Even though my husband started his recovery, I still have looming issues: trust, respect, honesty, and a backlog of pent-up anger. And yet I can finally see some value in our pain.

On good days, I have a deeper compassion for the human spirit and the human struggle.

On good days, I have a better understanding of all the reasons we put on blinders, escape reality, and numb the pain. And yet my own pain led me to a profound understanding of myself, my fears, my hang-ups, my codependent patterns.

Because of this experience, I understand forgiveness. I understand boundaries. I understand love, including self-love.

On bad days, I can still be gripped with anxiety, anger, fear of what might happen, a fear that's temporary, but powerful.

As of today, I hope that we make it through, but I just can't be sure. 

I know without a shred of doubt that I'll be a better, stronger, smarter woman because I once loved a man who had an addiction, and my life unraveled.

If you or someone you know is suffering from addiction, there are resources to get help.
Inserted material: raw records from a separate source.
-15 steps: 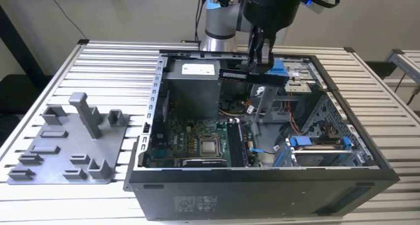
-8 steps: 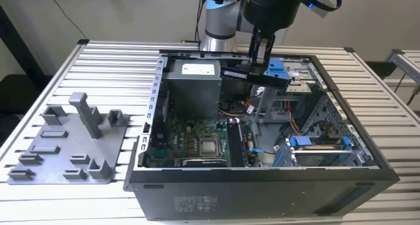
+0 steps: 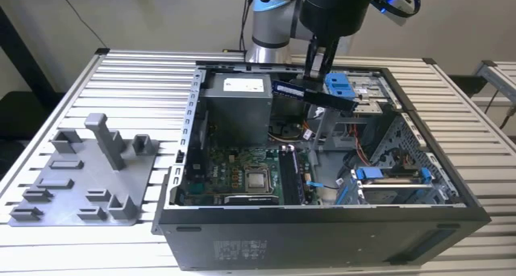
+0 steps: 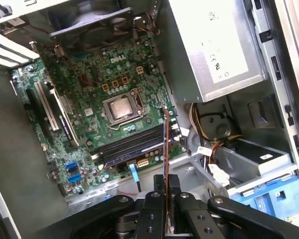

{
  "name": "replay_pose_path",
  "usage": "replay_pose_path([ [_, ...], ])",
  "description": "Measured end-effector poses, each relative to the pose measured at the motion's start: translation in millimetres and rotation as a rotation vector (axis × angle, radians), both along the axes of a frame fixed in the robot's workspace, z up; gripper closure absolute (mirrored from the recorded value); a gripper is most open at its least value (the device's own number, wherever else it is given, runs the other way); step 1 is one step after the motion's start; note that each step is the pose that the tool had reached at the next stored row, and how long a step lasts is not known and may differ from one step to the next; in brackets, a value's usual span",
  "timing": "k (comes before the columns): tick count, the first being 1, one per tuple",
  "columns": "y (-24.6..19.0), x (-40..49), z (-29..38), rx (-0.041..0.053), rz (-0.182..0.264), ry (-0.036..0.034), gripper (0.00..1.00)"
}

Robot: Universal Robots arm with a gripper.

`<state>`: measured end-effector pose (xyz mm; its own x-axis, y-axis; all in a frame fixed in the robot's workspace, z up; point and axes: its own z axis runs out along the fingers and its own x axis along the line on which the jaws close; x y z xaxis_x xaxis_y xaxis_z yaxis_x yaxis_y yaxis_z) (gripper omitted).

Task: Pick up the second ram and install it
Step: 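Insert the second ram into the second slot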

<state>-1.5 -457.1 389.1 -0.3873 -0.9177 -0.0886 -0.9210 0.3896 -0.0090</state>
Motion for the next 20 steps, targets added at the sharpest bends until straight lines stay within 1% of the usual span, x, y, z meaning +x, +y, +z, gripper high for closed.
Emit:
replay_pose_path([
  [4, 0.0, 0.0, -0.3, 0.0, -0.049, 0.0, 0.86],
  [8, 0.0, 0.0, -0.7, 0.0, -0.082, 0.0, 0.86],
  [20, 0.0, 0.0, -1.5, 0.0001, -0.139, 0.0, 0.86],
])
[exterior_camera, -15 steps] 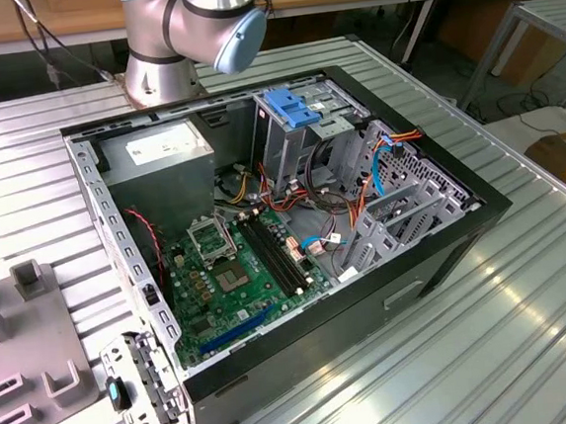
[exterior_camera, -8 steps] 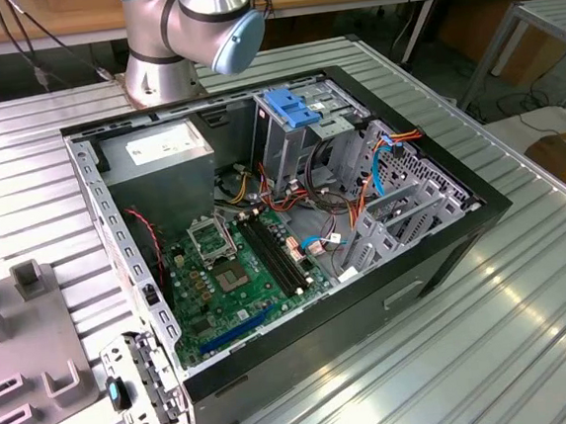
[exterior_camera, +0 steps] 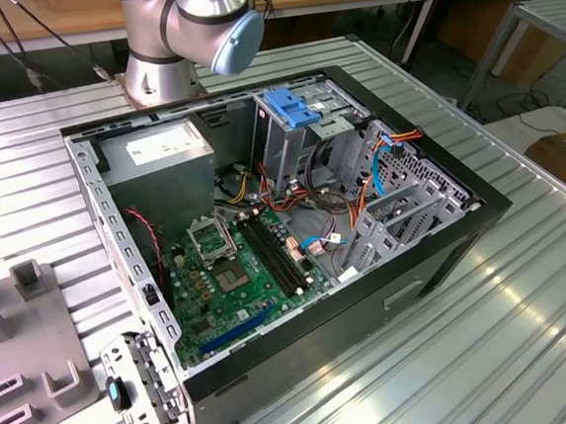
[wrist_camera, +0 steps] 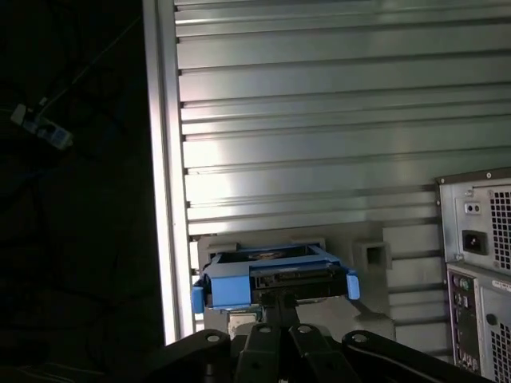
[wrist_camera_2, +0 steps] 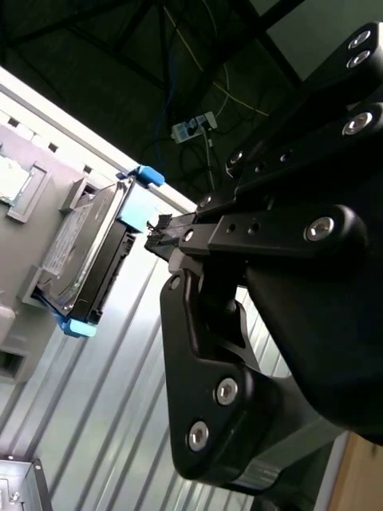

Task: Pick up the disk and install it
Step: 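Reach for the disk, then pick up the disk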

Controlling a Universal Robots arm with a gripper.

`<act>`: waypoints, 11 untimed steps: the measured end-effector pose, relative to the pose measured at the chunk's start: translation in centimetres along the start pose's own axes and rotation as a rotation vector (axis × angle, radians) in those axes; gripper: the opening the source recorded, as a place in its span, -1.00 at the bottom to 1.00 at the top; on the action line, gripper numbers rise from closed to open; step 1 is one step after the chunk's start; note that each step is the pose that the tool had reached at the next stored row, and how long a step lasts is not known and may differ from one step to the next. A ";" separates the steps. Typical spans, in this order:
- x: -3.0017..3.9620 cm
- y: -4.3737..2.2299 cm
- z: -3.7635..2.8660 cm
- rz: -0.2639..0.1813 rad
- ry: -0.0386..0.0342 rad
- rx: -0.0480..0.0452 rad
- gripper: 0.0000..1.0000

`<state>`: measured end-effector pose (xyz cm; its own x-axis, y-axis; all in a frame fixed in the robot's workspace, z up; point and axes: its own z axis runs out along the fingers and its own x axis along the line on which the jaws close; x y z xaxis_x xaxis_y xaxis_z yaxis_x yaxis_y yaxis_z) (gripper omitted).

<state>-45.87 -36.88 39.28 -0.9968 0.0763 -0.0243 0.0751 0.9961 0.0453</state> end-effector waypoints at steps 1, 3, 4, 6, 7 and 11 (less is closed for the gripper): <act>0.38 -0.09 -0.02 0.000 0.0001 0.0001 -0.79; 0.50 -0.11 -0.02 0.000 0.0000 0.0000 -0.79; 0.54 -0.11 -0.02 0.000 0.0001 0.0000 -0.79; 0.58 -0.11 -0.02 0.000 0.0000 0.0000 -0.79; 0.58 -0.11 -0.02 0.000 0.0000 0.0000 -0.79; 0.59 -0.11 -0.02 0.000 0.0000 0.0000 -0.79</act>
<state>-46.47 -36.95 39.28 -0.9968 0.0762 -0.0243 0.0751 0.9962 0.0452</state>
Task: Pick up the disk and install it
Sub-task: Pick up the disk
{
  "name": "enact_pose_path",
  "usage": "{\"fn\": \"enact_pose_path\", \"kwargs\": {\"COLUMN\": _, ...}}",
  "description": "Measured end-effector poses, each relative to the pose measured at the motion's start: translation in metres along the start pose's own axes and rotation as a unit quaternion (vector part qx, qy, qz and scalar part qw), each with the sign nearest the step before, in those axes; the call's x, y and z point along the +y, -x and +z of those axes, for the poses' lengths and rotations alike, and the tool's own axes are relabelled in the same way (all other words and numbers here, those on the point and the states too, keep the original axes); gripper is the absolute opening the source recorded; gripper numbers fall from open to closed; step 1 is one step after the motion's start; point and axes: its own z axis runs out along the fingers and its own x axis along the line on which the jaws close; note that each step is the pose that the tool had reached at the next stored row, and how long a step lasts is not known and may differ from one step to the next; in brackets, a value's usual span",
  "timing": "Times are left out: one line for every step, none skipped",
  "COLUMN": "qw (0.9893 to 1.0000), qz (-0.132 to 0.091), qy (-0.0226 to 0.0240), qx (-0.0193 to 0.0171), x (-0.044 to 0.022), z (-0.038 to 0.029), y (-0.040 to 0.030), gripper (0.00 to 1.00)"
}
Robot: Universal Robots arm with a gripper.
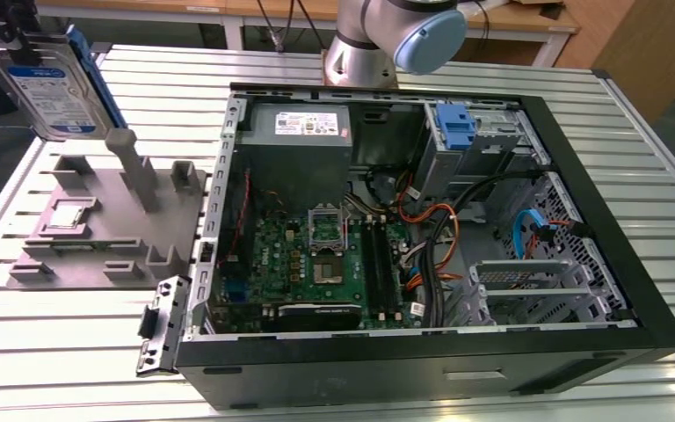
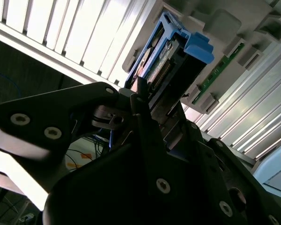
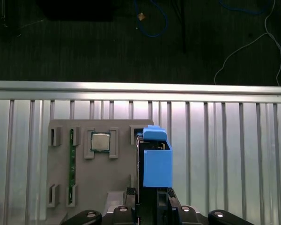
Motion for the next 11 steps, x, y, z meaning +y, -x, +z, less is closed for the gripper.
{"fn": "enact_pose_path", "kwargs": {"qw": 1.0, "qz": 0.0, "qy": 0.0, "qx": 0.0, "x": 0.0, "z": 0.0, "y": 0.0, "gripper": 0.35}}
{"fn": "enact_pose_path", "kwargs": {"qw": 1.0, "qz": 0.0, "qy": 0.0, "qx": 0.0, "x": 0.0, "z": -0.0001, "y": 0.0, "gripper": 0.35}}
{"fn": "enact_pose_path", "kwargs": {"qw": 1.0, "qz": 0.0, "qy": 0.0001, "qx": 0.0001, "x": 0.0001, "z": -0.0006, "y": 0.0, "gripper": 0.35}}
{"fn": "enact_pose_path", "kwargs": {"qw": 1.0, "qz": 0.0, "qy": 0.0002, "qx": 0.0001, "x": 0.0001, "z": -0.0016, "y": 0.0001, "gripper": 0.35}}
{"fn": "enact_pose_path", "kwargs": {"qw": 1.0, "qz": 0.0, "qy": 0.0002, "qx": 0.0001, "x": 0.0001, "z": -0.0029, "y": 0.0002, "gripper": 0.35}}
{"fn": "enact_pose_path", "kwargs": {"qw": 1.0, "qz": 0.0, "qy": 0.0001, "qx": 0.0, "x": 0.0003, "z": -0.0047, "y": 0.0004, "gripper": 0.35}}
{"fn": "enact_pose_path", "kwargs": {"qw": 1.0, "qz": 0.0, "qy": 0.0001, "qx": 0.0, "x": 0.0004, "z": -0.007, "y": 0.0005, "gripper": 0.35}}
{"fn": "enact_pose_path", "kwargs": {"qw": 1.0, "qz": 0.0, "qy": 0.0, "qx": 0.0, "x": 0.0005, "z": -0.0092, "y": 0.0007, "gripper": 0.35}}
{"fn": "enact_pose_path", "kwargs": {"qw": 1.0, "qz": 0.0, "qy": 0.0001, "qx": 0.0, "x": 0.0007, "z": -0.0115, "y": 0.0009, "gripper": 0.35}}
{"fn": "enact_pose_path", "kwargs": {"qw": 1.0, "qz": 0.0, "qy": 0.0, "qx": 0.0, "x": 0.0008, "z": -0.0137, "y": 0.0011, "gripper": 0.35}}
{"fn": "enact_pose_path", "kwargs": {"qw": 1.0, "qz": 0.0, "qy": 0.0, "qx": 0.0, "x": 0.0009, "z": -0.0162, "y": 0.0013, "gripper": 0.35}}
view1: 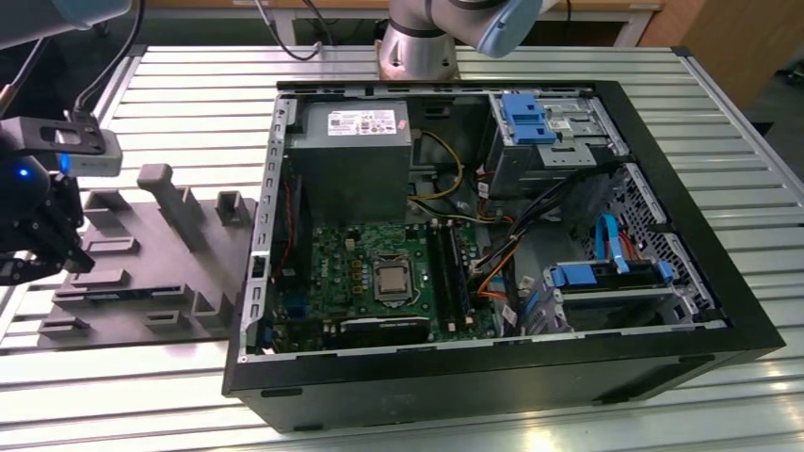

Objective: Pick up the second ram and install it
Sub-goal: 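Pick up the second ram and move it above second insertion slot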

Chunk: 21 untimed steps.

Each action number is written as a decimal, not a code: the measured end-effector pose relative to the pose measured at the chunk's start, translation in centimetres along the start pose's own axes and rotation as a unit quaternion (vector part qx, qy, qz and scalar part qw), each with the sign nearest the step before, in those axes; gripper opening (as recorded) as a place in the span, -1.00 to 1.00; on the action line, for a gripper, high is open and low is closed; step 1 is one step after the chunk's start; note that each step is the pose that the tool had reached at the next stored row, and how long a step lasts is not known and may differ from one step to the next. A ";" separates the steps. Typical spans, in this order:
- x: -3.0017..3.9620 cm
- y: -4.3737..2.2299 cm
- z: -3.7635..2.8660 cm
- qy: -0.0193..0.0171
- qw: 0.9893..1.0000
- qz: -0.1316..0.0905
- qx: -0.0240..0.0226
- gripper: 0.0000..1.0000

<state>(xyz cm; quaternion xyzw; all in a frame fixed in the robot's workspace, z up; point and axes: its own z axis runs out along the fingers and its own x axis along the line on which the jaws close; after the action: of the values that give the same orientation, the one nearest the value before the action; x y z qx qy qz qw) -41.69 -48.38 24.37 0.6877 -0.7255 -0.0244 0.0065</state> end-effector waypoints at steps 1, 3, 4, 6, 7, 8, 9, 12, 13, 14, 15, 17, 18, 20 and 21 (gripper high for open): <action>0.00 0.00 0.03 0.000 1.000 0.000 0.000 -0.79; 0.00 0.00 0.08 0.000 1.000 0.000 0.000 -0.79; 0.00 0.00 0.10 0.000 1.000 0.000 0.000 -0.79; 0.00 -0.01 0.15 0.000 1.000 0.000 0.000 -0.79; 0.00 -0.01 0.17 0.000 1.000 0.000 0.000 -0.79; 0.00 -0.01 0.21 0.000 1.000 0.000 0.000 -0.79; 0.01 -0.01 0.24 0.000 1.000 0.000 0.000 -0.79; 0.01 -0.01 0.36 0.000 1.000 0.000 0.000 -0.79; 0.01 -0.02 0.41 0.000 1.000 0.000 0.000 -0.79; 0.01 -0.02 0.45 0.000 1.000 0.000 0.000 -0.79; 0.01 -0.02 0.50 0.000 1.000 0.000 0.000 -0.79; 0.02 -0.02 0.59 0.000 1.000 0.000 0.000 -0.79; 0.02 -0.03 0.64 0.000 1.000 0.000 0.000 -0.79; 0.02 -0.03 0.73 0.000 1.000 0.000 0.000 -0.79; 0.02 -0.03 0.77 0.000 1.000 0.000 0.000 -0.79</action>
<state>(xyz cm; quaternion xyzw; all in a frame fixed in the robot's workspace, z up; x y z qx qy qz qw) -41.70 -48.39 23.59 0.6878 -0.7255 -0.0244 0.0064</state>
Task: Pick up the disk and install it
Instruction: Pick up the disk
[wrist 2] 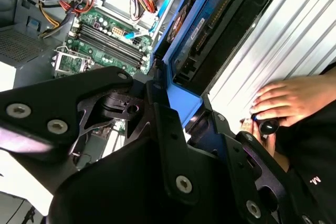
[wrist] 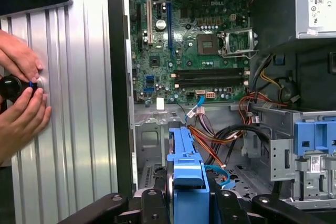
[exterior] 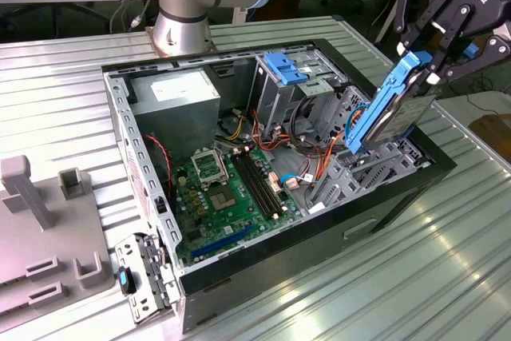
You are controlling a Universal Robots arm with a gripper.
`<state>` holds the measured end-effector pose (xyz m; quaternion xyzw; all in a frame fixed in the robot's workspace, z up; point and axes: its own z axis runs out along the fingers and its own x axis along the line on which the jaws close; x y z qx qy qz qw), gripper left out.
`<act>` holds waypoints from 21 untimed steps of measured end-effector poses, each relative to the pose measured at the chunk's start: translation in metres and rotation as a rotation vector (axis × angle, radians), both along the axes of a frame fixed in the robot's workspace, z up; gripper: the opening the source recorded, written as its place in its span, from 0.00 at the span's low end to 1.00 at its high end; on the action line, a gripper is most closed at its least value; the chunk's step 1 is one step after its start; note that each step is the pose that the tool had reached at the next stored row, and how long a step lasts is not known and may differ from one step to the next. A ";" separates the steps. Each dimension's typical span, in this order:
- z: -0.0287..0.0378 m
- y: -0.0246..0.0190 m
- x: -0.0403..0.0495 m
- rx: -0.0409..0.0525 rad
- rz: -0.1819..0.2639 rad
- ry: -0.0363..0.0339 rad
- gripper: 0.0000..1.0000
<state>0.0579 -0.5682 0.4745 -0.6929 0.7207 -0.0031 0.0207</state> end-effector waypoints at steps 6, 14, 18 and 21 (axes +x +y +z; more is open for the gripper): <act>-0.0094 -0.0004 0.0001 0.0001 -0.008 0.0000 0.37; -0.0196 -0.0024 0.0001 0.0000 -0.011 0.0000 0.37; -0.0216 -0.0031 0.0001 0.0001 -0.011 0.0000 0.37; -0.0227 -0.0035 0.0001 0.0001 -0.011 0.0000 0.37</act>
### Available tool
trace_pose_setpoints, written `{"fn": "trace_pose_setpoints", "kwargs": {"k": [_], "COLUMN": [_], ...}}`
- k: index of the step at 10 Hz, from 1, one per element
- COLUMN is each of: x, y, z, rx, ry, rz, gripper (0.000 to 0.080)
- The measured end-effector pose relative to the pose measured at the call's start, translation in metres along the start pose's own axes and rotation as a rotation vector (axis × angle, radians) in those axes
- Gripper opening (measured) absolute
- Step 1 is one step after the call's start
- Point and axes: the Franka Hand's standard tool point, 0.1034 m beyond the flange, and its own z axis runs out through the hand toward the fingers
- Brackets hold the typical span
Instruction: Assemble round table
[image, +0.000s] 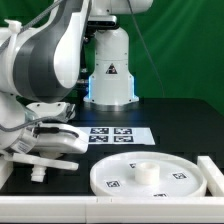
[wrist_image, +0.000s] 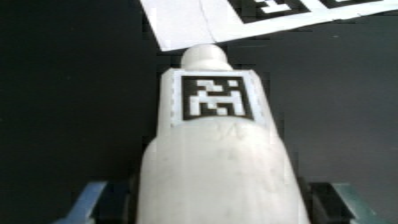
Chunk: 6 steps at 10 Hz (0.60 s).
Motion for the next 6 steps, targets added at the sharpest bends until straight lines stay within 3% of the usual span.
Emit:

The process of recovery is not linear, but the first step to getting better is asking for help. For more information, referrals to local treatment facilities and support groups, and relevant links, visit SAMHSA’s website. If you’d like to join a recovery support group, you can locate the nearest Alcoholics Anonymous or Narcotics Anonymous meetings near you. Or you can call SAMHSA’s National Helpline at 1-800-799-7233, which is a free 24/7 confidential information service in both English and Spanish. For TTY, or if you’re unable to speak safely, call 1-800-487-4889.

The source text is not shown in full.